NICHOLAS HUMPHREY, emeritus professor of psychology at the London School of Economics and former professor of psychology at the New School for Social Research, is a theoretical psychologist, internationally known for his work on the evolution of human intelligence and consciousness. His interests are wide ranging: He studied mountain gorillas with Dian Fossey in Rwanda; was the first to demonstrate the existence of "blindsight" after brain damage in monkeys; proposed the now celebrated theory of the "social function of intellect"; and is the only scientist ever to edit the literary journal Granta.
His books include Consciousness Regained, The Inner Eye, A History of the Mind, Leaps of Faith, The Mind Made Flesh, Seeing Red: A Study in Consciousness and Soul Dust. He has been the recipient of several honors, including the Martin Luther King Memorial Prize and the British Psychological Society's book award.
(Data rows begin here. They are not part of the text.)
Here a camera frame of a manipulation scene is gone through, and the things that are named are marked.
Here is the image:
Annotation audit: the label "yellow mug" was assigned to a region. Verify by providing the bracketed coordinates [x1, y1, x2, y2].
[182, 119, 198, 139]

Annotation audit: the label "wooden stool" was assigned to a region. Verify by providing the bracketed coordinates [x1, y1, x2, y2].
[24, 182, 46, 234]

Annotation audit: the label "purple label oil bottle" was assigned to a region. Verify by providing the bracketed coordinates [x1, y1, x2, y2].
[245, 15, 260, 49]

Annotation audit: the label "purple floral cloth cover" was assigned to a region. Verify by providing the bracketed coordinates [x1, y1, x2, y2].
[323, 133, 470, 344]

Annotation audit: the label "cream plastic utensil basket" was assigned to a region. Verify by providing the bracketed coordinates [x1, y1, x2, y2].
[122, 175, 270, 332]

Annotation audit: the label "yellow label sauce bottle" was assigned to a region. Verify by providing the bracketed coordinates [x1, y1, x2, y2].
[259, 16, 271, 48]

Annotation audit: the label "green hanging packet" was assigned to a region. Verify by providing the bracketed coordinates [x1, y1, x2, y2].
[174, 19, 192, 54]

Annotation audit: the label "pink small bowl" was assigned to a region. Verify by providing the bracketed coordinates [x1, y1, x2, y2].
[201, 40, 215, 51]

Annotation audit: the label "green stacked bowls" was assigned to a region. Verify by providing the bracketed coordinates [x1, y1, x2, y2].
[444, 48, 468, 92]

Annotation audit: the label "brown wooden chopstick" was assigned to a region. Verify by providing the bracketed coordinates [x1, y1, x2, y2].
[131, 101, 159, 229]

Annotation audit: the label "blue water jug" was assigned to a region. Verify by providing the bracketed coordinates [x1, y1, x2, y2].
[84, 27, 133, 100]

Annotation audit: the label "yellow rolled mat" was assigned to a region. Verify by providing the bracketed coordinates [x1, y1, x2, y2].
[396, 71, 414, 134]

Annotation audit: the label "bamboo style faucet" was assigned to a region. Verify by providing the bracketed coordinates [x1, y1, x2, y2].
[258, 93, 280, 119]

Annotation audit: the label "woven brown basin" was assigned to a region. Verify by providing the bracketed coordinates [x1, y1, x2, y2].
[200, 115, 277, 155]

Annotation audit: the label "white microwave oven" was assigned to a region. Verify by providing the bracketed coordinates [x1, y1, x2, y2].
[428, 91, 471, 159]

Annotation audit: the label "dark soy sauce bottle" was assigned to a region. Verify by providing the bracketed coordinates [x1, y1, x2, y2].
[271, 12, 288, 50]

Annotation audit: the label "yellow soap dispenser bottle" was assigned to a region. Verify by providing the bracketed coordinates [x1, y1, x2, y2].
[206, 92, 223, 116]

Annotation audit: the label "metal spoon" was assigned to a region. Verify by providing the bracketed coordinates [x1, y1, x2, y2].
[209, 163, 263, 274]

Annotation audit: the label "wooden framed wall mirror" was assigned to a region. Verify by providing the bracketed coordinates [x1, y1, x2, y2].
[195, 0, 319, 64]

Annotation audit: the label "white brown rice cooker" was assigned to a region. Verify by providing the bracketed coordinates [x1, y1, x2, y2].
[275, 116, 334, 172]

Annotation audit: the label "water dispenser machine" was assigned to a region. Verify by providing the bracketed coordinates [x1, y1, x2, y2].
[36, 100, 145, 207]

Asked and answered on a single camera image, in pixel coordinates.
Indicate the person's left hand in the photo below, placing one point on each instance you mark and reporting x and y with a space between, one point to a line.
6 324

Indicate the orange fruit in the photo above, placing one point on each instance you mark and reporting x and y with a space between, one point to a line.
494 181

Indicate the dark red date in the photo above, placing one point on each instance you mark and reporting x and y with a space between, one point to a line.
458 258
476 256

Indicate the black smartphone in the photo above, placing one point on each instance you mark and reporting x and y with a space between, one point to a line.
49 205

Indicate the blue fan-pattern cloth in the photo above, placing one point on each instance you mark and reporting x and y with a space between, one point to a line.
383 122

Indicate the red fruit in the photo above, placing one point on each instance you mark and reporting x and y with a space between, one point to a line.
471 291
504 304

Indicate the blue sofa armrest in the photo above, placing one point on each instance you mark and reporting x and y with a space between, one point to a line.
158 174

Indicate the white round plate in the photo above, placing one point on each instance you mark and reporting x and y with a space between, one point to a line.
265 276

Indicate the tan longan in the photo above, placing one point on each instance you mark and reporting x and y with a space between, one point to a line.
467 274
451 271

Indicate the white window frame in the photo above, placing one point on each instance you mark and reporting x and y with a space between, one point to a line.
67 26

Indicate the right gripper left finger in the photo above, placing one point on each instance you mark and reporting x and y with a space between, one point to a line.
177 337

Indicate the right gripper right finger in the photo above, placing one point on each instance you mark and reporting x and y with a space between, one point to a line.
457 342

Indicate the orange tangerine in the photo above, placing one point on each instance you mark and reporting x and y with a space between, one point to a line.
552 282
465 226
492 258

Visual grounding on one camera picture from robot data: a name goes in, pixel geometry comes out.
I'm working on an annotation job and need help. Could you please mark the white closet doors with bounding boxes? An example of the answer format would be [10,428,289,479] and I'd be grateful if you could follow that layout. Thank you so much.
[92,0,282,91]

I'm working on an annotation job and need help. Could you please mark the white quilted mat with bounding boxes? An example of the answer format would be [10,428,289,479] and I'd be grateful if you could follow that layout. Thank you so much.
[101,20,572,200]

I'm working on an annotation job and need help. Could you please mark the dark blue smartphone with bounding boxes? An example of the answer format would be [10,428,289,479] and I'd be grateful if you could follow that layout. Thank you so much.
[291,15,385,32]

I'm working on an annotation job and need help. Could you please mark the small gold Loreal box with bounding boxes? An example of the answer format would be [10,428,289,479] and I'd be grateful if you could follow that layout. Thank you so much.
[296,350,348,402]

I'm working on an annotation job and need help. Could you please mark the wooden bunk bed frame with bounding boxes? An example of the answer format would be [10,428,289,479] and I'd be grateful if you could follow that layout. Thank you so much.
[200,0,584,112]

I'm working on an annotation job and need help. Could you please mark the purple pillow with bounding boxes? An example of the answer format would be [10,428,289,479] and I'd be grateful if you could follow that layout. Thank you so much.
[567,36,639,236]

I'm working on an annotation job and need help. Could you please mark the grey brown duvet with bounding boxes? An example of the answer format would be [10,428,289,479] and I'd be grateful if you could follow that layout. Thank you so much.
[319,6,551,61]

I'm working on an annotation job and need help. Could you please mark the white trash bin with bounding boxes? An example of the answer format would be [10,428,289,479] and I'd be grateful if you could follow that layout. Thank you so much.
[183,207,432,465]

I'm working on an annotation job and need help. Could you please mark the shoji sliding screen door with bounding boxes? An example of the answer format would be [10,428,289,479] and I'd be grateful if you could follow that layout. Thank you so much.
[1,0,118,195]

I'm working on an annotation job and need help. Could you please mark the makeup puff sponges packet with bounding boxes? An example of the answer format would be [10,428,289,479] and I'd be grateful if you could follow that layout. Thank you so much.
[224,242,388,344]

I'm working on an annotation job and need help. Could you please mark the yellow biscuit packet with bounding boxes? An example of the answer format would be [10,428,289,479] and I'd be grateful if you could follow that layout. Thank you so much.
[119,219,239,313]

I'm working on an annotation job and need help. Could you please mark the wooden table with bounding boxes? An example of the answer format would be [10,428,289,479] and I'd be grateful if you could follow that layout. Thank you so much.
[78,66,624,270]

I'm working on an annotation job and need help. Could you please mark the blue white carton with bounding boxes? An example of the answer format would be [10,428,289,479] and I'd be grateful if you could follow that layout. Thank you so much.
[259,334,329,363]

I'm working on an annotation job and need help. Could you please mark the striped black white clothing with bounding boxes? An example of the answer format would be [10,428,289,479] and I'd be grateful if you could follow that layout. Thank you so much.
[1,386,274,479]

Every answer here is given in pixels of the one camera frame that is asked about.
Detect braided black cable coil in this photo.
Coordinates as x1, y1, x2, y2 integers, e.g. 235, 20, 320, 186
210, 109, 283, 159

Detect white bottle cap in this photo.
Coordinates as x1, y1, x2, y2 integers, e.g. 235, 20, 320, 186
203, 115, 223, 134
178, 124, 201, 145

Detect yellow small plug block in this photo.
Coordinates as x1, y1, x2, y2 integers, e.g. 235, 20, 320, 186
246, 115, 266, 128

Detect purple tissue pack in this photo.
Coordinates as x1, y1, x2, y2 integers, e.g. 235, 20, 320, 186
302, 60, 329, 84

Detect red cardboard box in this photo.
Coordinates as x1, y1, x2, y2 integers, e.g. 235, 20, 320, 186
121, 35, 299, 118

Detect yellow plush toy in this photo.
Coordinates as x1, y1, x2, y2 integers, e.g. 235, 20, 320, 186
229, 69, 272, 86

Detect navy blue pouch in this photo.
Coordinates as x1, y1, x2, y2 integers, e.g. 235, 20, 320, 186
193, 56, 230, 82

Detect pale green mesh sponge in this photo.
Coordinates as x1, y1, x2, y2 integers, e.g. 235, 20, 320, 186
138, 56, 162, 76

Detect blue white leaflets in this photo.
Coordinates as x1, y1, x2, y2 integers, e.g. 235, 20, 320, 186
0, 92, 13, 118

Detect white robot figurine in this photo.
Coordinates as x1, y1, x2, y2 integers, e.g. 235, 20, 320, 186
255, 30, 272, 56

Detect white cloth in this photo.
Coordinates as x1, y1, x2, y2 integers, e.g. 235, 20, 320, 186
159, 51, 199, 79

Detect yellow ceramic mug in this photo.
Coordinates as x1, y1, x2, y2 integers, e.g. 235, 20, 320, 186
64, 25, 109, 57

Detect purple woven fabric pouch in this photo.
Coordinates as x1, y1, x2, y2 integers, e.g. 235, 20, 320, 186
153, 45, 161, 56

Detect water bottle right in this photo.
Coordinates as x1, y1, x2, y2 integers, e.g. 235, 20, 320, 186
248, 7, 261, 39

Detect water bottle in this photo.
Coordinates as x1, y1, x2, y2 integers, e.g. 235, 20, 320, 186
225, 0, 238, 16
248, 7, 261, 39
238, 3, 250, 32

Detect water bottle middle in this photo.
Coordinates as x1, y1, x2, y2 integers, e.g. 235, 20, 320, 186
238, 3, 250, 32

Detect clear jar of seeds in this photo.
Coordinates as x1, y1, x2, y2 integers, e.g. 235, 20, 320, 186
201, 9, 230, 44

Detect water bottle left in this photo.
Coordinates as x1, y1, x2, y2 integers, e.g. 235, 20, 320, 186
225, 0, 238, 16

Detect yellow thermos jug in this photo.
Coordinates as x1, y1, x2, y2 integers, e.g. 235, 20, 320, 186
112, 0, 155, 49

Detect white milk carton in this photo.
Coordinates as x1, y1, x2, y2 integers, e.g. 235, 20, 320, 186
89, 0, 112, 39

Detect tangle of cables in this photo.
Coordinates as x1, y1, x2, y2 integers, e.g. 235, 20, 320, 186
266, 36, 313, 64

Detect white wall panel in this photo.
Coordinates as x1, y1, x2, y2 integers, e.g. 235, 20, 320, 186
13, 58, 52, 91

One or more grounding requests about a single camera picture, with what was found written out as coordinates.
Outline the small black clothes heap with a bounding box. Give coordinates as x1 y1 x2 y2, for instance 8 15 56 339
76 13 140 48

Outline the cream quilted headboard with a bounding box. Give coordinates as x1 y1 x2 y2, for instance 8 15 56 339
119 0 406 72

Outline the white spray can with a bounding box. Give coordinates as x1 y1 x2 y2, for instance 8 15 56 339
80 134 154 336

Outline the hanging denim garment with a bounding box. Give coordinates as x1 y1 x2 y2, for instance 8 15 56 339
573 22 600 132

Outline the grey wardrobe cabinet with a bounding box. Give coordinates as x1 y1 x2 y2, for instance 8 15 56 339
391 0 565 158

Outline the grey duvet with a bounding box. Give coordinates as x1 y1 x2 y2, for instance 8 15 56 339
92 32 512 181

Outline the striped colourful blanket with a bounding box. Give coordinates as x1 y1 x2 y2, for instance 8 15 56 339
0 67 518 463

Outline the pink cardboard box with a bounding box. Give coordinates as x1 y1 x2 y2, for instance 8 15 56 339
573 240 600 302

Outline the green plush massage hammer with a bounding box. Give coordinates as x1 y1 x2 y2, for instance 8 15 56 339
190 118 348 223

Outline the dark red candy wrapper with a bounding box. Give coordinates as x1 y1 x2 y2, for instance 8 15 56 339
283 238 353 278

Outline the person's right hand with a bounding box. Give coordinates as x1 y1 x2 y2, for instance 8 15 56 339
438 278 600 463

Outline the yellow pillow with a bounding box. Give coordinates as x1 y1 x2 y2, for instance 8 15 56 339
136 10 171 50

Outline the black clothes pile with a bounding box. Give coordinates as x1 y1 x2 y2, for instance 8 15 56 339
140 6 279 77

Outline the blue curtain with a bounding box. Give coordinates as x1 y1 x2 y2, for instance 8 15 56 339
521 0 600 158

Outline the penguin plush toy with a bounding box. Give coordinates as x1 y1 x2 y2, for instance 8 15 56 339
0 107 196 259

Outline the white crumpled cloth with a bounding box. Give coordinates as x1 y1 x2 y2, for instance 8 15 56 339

"Nick Humphrey is a great romantic scientist, which sounds like a contradiction in terms, but it isn't. Nick's early pioneering work in recording the firing of individual neurons in live animals, in cats, helped pave the way for work by neuroscientists David Hubel and Torsten Wiesel. The got the 1981 Nobel Prize in physiology or medicine for their work on such single-cell recordings in cats, but it was a technique that Nick had helped develop. Very typically, once he got the technique developed, he thought, 'Well, I can spend the rest of my life doing this, or I can do something else. I don't see what the residual problems are.' Of course, there were lots of problems, but at any rate, typical of Nick, he wanted to turn to other things as soon as he'd done that."